|King of Malwa|
|Reign||early 14th century|
|Died||24 November 1305|
Mandu, Malwa, India
Mahālakadeva (died 1305 CE), also known as Mahlak Deo or Mahlak Deva, was a king of the Paramara dynasty in central India. The last known ruler of the dynasty, he was defeated and killed by the forces of Alauddin Khalji of Delhi.
Mahalakadeva was the successor of Bhoja II. Gogadeva, also known as Haranand or simply Goga, was his powerful pradhan (prime minister). Goga was also the prime minister of Bhoja II's predecessor Arjuna II, and had turned against the king. The 16th century historian Firishta describes Goga as the "Raja of Malwa". According to historian Pratipal Bhatia, Goga might have become the de facto administrator of Malwa, with Bhoja II as a titular ruler.
In 1305, the Muslim Sultan of Delhi Alauddin Khalji sent his army to conquer Malwa, the Paramara territory. According to Amir Khusrow's Tarikh-i 'Alai, "Rai Mahlak Deo" and pradhan "Koka" (Goga) commanded a force of 30-40 thousand cavalry, and an infantry of unknown size. Khusrow states that Delhi's "army of Islam" defeated this Paramara force, and "the earth was moistened with Hindu blood". Goga was killed in the battle, and his head was sent to the Sultan in Delhi.
Ayn al-Mulk Multani, the newly-appointed Governor of Malwa, was sent to expel Mahalakadeva from Mandu and cleanse that place from "the odour of infidelity". With help of a spy, Multani's forces found a way to enter the fort secretly.
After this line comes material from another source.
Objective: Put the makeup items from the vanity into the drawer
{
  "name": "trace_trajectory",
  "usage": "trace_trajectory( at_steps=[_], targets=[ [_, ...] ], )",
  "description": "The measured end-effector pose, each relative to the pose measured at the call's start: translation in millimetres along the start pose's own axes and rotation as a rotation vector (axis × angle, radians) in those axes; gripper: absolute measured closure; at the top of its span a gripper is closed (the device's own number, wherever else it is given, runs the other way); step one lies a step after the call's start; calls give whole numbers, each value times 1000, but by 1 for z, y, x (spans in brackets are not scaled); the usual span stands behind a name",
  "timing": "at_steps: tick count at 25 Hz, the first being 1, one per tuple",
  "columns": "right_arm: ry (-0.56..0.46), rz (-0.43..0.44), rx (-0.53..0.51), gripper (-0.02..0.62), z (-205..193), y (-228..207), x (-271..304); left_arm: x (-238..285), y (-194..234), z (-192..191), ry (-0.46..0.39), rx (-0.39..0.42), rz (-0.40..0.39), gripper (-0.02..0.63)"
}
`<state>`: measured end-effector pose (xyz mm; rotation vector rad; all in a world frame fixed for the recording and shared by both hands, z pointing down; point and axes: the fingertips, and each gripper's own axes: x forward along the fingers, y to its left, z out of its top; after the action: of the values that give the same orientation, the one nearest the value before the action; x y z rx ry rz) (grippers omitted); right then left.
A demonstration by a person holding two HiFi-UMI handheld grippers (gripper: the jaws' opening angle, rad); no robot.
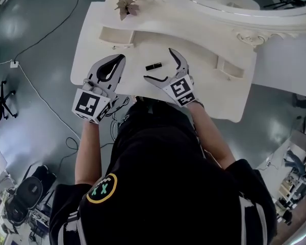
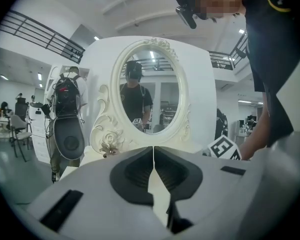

Mahalakadeva was killed while attempting to flee, on 24 November 1305. The Jain writer Kakka Suri, in his Nabhi-nandana-jinoddhara-prabandha (1336), describes the end of Mahalakadeva as follows: "Besieged by him [Alauddin] in his own fort, the ruler of Mālwā passed there many days, living like a captive, and then died bereft of heroism."
It is not known when exactly did the Delhi forces completed their conquest of Malwa. A 1310 CE Udaipur inscription indicates that the Paramara dynasty survived until this time, at least in the north-eastern part of Malwa. A later 1338 CE inscription on a new mosque indicates that the area was under the control of the Delhi Sultan Muhammad bin Tughluq by this time.